Fueling innovative software
July 15-18, 2019
Portland, OR

Machine learning vital signs: Metrics and monitoring of AI in production

Donald Miner (Miner & Kasch)
9:55am10:30am Tuesday, July 16, 2019
ML Ops Day
Location: E145/146
Average rating: ****.
(4.67, 3 ratings)

Who is this presentation for?

  • Data scientists, DevOps engineers, and business leaders

Level

Intermediate

Description

Production models are interacting with the real world, and it’s terrifying that oftentimes nobody has any idea how they’re performing on live data. Bias and variance can creep into your models over time, and you should know when that happens. Many data scientists and their organizations are not keeping track of how their models are performing over time. The world changes, often slowly, and most models perform worse as time goes on. Nuances in a changing environment—new language usage, differing shopping habits, a changing political landscape, and many other factors—can unravel models that were once finely tuned.

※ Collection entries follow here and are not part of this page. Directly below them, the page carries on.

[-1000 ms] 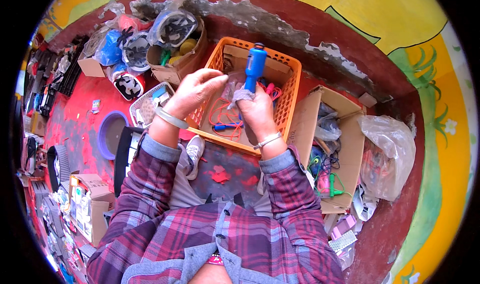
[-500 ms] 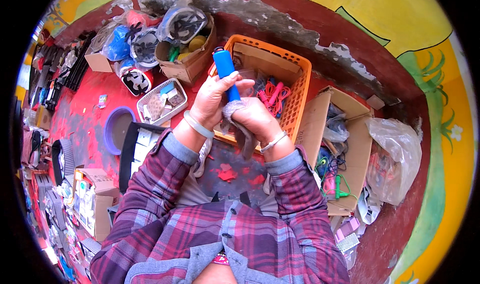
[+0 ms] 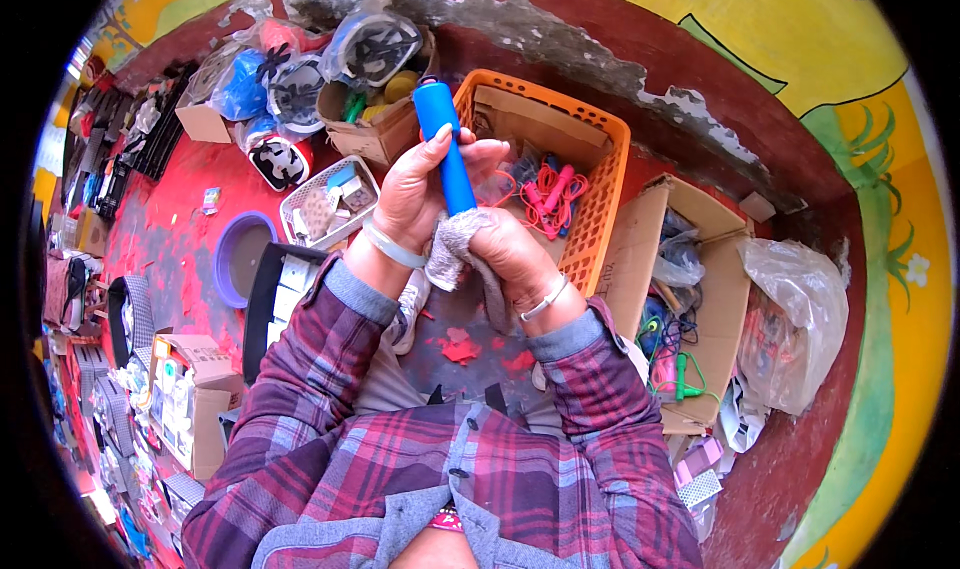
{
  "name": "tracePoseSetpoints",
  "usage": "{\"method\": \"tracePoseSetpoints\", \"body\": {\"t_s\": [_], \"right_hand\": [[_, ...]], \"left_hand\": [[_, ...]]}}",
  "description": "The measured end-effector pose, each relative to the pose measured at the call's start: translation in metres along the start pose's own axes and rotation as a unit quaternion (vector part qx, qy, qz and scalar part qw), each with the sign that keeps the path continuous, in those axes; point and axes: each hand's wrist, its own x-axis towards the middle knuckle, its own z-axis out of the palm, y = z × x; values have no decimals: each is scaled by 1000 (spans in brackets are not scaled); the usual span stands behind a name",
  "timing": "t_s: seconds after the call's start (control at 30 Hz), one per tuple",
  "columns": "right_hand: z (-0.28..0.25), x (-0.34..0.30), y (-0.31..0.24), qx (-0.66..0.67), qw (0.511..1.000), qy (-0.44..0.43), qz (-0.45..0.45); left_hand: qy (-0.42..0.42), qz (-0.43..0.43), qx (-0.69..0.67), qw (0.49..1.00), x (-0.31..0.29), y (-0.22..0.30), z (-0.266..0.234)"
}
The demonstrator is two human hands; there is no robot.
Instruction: The person cleans jump rope handles and cords using a cloth, then coils the cords around the handles.
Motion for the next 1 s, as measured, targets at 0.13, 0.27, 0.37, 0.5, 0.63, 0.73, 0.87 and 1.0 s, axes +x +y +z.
{"method": "tracePoseSetpoints", "body": {"t_s": [0.13, 0.27, 0.37, 0.5, 0.63, 0.73, 0.87, 1.0], "right_hand": [[2, 6, 8, -198, 972, 100, -81], [1, 5, 5, -486, 852, 178, -81], [-17, 0, -6, -495, 862, 79, -73], [-55, -15, -39, -254, 952, 24, -169], [-85, -12, -57, -320, 865, 197, -334], [-67, -10, -62, -160, 896, 205, -361], [-59, -1, -58, -53, 905, 173, -385], [-49, 11, -44, -272, 861, 214, -373]], "left_hand": [[27, 18, 10, 999, 7, -2, -5], [43, 19, -10, 999, 6, -2, -3], [97, 25, 1, 995, 5, 4, -7], [147, 46, 36, 987, 16, 9, -13], [148, -20, 111, 983, 12, -10, -10], [119, -78, 149, 979, 4, -18, 5], [107, -152, 203, 961, -4, -34, 13], [116, -179, 251, 944, -10, -41, 19]]}}
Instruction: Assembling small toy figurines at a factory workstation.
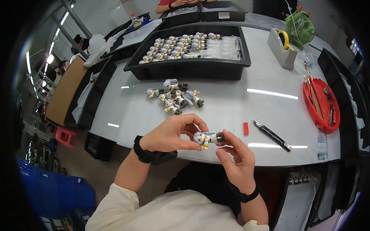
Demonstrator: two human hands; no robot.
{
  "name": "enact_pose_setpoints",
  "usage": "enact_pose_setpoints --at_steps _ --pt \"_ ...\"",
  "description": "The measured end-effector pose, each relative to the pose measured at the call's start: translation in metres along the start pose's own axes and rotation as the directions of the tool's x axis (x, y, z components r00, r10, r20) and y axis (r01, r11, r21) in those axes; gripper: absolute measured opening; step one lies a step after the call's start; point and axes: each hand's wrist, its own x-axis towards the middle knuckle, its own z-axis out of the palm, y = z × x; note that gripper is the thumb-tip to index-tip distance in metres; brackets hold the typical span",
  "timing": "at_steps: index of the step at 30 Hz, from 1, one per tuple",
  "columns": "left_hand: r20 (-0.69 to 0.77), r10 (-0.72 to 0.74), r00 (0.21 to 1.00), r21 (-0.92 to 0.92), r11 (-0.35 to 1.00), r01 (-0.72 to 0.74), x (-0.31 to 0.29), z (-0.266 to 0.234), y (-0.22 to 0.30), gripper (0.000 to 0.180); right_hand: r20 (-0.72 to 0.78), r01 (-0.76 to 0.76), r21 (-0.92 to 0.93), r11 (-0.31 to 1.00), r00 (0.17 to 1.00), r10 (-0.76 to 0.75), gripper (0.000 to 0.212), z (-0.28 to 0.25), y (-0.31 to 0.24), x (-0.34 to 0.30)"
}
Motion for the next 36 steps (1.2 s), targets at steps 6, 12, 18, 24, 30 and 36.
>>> enact_pose_setpoints --at_steps 6,12,18,24,30,36 --pt "-0.358 -0.038 0.933 -0.502 0.85 -0.158 -0.01 0.013 -0.044 0.039 -0.074 -0.074 0.079 0.994 0.994 0.08 0.03 0.024 0.021 0.017" --pt "-0.492 -0.092 0.866 -0.557 0.797 -0.232 -0.005 0.023 -0.067 0.03 -0.021 -0.119 -0.083 0.989 0.993 0.117 0.03 0.03 0.026 0.019" --pt "-0.529 -0.062 0.847 -0.5 0.829 -0.252 -0.002 0.028 -0.066 0.026 -0.062 -0.124 -0.081 0.989 0.991 0.119 0.03 0.028 0.026 0.019" --pt "-0.532 -0.077 0.843 -0.506 0.827 -0.244 -0.003 0.029 -0.069 0.026 -0.061 -0.131 -0.063 0.989 0.99 0.127 0.031 0.026 0.027 0.018" --pt "-0.571 -0.052 0.819 -0.477 0.833 -0.28 -0.003 0.028 -0.069 0.024 -0.026 -0.134 -0.023 0.991 0.991 0.133 0.029 0.026 0.025 0.017" --pt "-0.566 -0.056 0.823 -0.493 0.822 -0.284 -0.003 0.027 -0.069 0.023 0.011 -0.127 -0.008 0.992 0.992 0.127 0.027 0.026 0.024 0.018"
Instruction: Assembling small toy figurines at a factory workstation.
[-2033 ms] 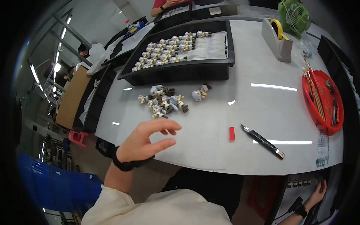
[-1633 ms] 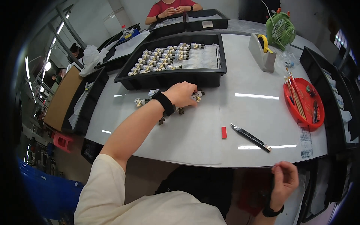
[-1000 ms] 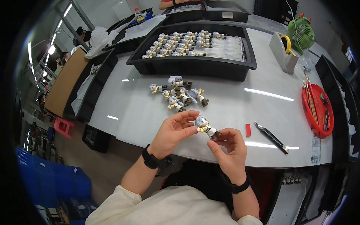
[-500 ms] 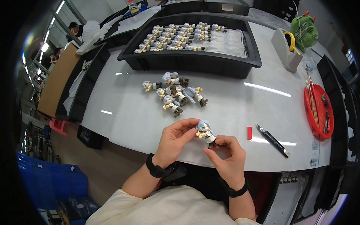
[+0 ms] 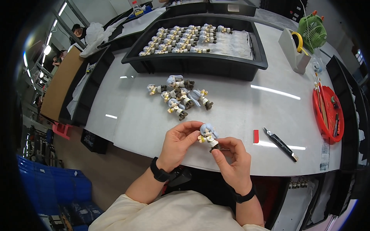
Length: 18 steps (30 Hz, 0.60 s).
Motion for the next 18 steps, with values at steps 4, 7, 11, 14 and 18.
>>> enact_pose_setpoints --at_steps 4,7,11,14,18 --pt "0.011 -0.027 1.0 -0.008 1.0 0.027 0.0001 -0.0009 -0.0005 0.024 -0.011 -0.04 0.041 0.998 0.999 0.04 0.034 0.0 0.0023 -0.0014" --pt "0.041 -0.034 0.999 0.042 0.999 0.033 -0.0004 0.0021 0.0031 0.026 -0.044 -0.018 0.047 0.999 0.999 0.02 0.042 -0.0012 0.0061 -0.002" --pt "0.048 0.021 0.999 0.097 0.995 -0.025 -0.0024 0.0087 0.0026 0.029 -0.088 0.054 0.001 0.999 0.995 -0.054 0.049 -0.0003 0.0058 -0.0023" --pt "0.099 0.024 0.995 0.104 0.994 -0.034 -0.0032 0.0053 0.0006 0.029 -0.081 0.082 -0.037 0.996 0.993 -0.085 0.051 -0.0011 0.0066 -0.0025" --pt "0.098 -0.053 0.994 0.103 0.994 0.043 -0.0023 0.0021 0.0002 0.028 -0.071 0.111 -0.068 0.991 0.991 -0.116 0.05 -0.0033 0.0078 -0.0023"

With the AI and ML explosion, some organizations have upwards of hundreds of models running in production every day. Ensuring everything is working well is a huge undertaking, and unfortunately, many organizations are simply ignoring the problem. Donald Miner details the tracking of machine learning models in production to ensure model reliability, consistency, and performance into the future. You’ll come away with insights on three major topics. He covers why you should invest time in monitoring your machine learning models and shares several anecdotes about some of the dangers of not paying attention to how a model’s performance can change over time. You’ll learn which metrics you should be gathering for each model and what they tell you with a list of “vitals,” what value they provide, and how to measure them. Some of the vitals include classification label distribution over time, distribution of regression results, measurement of bias, measurement of variance, change in output from previous models, and changes in accuracy over time. You’ll also get some implementation strategies to keep watch on model drift over time. Many organizations already have data scientists on their team, but Donald explains how many data science approaches apply to model monitoring, how to determine if a model requires attention, and how to productionalize these strategies.

Prerequisite knowledge

  • A basic understanding of machine learning and what it can do

What you'll learn

  • Learn why you definitely need to be monitoring your productionalized models
  • Gain a sense of what you should be monitoring and how you could implement this monitoring solution
Photo of Donald Miner

Donald Miner

Miner & Kasch

Donald Miner is the founder of the data science consulting firm Miner & Kasch and specializes in large-scale data analysis and applying machine learning to real-world problems. Donald is author of the O’Reilly book MapReduce Design Patterns and multiple industry reports. He’s architected and implemented dozens of mission-critical and large-scale data analysis systems within the US Government and Fortune 500 companies. He has applied machine learning techniques to analyze data across several verticals, including financial, retail, telecommunications, healthcare, government intelligence, and entertainment. His PhD is from the University of Maryland Baltimore County, where he focused on artificial intelligence and multiagent systems. He lives in Maryland with his wife and three young sons.